In this page, we can find the class of <td>( table data) in every row is same, the title column is “tit”, and the value column is “con” or “con2”. So how we can extract only the phone number out of this table?

After some analysis, I notice that the content of the td before the phone number td is always “电话:”, so I can find the td “电话:” first, then extract the content of the next sibling td ( phone number).

Step1, We begin by reading in the source code for a given web page and creating a Beautiful Soup object with the BeautifulSoup function.

import requests

from bs4 import BeautifulSoup

def get_single_item_data(item_url):

    source_code2=requests.get(item_url)

    plain_text=source_code2.text

    soup=BeautifulSoup(plain_text,"lxml")
    content=soup.prettify() # get the web page code.

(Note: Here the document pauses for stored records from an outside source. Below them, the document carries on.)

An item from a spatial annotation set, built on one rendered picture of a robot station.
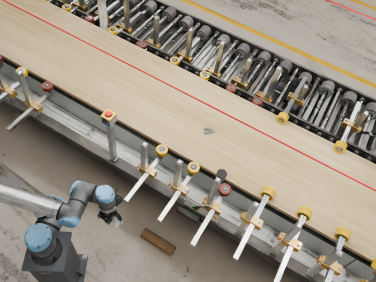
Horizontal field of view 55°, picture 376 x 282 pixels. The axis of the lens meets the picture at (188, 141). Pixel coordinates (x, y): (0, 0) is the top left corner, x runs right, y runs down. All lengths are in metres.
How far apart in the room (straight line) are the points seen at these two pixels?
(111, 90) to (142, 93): 0.24
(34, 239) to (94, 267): 0.90
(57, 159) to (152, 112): 1.25
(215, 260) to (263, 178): 0.96
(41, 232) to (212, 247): 1.46
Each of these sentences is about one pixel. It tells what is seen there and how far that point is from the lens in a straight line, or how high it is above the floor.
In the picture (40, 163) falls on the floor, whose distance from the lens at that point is 3.57.
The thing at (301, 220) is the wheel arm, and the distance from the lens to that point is 2.36.
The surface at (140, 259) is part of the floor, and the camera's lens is 3.09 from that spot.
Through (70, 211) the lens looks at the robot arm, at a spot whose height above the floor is 1.30.
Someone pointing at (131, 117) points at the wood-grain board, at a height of 0.90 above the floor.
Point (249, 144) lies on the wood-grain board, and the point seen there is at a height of 0.90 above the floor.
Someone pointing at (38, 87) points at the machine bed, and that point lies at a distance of 3.15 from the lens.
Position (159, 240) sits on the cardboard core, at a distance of 3.05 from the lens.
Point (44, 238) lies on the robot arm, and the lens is 2.30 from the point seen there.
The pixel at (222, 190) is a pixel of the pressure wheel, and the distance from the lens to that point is 2.35.
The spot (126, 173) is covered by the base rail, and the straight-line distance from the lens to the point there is 2.61.
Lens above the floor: 2.97
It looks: 55 degrees down
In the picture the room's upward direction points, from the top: 10 degrees clockwise
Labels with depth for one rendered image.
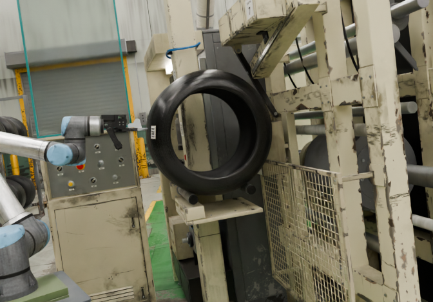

Step2, find the table data of “电话:”

The related part of the html code is :

<tr>
                  <td class="tit">
                   电话:            # this is the text we are looking for, the phone number will be the next one.
                  </td>
                  <td class="con2">

                   12345678        # this is the text we actually needed.
                  </td>
                  <td class="tit">
                   微信:
                  </td>
                  <td class="con">
                  </td>

</tr>

In the first example, we find the content according to the class which was easy to find the desired content, this time we are going to find the content between the open and closing tag. So we will use the property “contents“, then use the “nextSibling” go get the content we need.

for hit in soup.findAll(attrs={'class':'tit'}):     # Use for loop to read all the class tit
       if hit.contents[0]=="电话:":                 # Check if the content of the previous tag matches ”电话“
            phone=hit.nextSibling               # If it matched, the next sibling tag content will be the phone number.
            print(phone.contents[0].strip())

url="http://www.yeeyi.com/bbs/forum.php?mod=viewthread&tid=3645129"
get_single_item_data(url)

Step3. Correct the error

By now, if we test the code, we can get the phone number, but there will be some error code:

    if hit.contents[0]=="电话:":

IndexError: list index out of range

This is because we forgot to test if the hit is empty or not, and if think further the hit.nextSibling should also be tested before we print the result. we can add a line like following to correct this:

if hit is not None and len(hit) > 0

    for hit in soup.findAll(attrs={'class':'tit'}):
        if hit is not None and len(hit) > 0:
            if hit.contents[0]=="电话:":
                phone=hit.nextSibling
                If phone is not None and Len(phone) > 0
                   print(phone.contents[0].strip())

Example 3 : combine example 1 and 2, we can call function

All we need is to call the function “get_single_item_data()” after print the title and url:

...
          print(href1)
          get_single_item_data(url)
      page+=1
...

and pass the url crawled from example 1. so the program will crawl all the url and title, contact numbers according to the max page you needed.